Foreign relations exist between Australia and Greece. Relations between the two states are close: the countries were allies during both World Wars and the Korean War. During World War II, Australian forces took part in the Battle of Greece and the Battle of Crete. There is a large Greek community in Australia (dating from the 1950s and 1960s). Each country has an embassy in the other's capital. Greece also has consulates general in Sydney, Melbourne and Adelaide, as well as a consulate in Perth, honorary consulates general in Brisbane and Darwin, and honorary consulates in Newcastle and Hobart. Both countries are full members of the Organisation for Economic Co-operation and Development.
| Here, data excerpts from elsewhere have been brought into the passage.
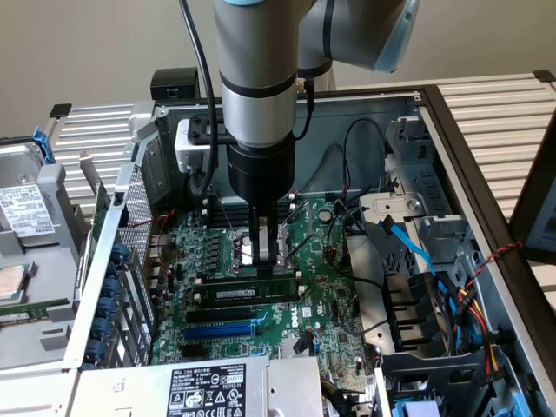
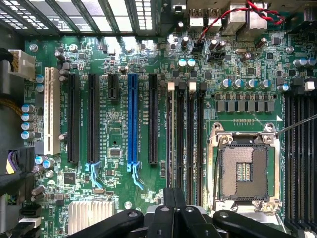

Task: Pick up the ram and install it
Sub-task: 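Press down the ram until it locks into place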

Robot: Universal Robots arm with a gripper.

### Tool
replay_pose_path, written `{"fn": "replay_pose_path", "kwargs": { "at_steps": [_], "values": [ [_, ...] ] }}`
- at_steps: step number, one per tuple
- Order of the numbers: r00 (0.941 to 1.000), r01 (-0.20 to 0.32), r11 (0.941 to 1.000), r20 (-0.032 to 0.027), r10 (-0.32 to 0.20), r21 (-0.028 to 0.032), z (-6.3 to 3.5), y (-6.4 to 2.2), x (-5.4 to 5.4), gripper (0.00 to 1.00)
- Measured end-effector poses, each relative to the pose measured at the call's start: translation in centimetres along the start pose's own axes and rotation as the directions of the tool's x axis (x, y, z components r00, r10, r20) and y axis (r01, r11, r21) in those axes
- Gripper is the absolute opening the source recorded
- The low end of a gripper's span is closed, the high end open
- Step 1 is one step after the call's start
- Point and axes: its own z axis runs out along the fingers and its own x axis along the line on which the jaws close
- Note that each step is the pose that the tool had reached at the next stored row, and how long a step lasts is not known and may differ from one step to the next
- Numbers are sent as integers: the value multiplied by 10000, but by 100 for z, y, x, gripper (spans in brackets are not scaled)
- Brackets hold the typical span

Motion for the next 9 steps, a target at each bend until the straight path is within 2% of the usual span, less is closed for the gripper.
{"fn": "replay_pose_path", "kwargs": {
  "at_steps": [9],
  "values": [
    [10000,0,10000,0,0,0,0,0,0,11]
  ]
}}
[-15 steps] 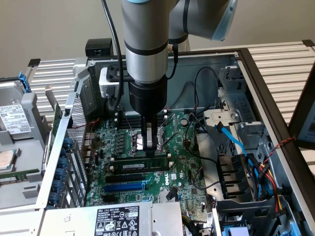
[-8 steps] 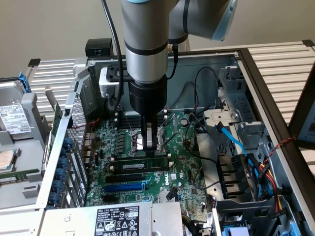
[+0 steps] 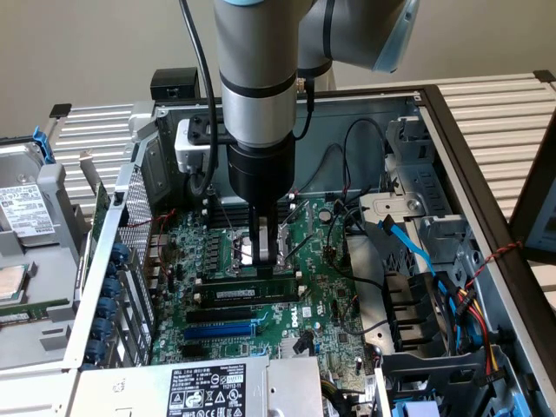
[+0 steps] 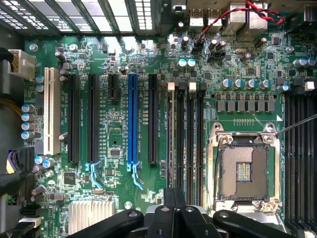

Australia and Greece have a close bilateral relationship based on historical ties and the rich contribution of Greek Australians to Australian society. In 2019, the export of Australian services to Greece was valued at $92 million, while services imports from Greece totalled $750 million. Australia's stock of investment in Greece in 2019 totalled $481 million. Investment in Australia from Greece was $192 million.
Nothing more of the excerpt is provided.